Das Gericht sprach Luis Enrique López Mazzeo, Héctor Alonso und Hugo Correa, drei weitere angeklagte Beamte, einstimmig frei. Luis Tagliapietra, Vater eines verstorbenen Besatzungsmitglieds und Vertreter der Kläger, kündigte an, gegen das Urteil Berufung einzulegen.

„Die verhängten Strafen sind weit von dem entfernt, was wir gefordert hatten“, sagte er gegenüber The Associated Press. Tagliapietra hatte zwischen sieben und acht Jahren Gefängnis für die vier Matrosen beantragt.

Chronologie der Tragödie

Die ARA San Juan verschwand am 15. November 2017 im Südatlantik, als sie von Ushuaia nach Mar del Plata zurückkehrte. An diesem Tag meldete er einen Fehler aufgrund von Wassereinbruch in die Batterien, behauptete jedoch, den Fehler behoben zu haben. Stunden später kam es zu einer Explosion.

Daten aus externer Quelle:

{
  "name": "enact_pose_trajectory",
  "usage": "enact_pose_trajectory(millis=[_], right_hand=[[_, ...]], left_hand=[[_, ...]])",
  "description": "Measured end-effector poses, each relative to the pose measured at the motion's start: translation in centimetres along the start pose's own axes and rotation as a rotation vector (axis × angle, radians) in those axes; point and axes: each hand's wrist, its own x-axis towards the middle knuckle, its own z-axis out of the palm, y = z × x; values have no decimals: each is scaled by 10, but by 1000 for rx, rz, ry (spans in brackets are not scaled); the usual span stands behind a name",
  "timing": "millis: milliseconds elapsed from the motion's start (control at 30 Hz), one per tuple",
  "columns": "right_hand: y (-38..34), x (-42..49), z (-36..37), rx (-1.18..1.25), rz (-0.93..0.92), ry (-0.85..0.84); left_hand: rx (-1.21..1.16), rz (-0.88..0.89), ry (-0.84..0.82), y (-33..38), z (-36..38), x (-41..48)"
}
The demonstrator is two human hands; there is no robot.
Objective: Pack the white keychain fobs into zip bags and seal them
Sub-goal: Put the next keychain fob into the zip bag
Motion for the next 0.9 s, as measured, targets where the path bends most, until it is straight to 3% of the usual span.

Die gerichtliche Untersuchung ergab, dass das in Deutschland hergestellte U-Boot Betriebsmängel aufwies, die Villamide vor dem Auslaufen am 25. Oktober gemeldet wurden. Das Wasser drang durch das Belüftungssystem ein und verursachte einen Kurzschluss und einen unkontrollierten Sinkflug. Nach mehr als 600 Metern Tiefe implodierte der Rumpf.

Ein Jahr später fand das Unternehmen Ocean Infinity die Überreste 600 km östlich von Comodoro Rivadavia, in der Provinz Chubut.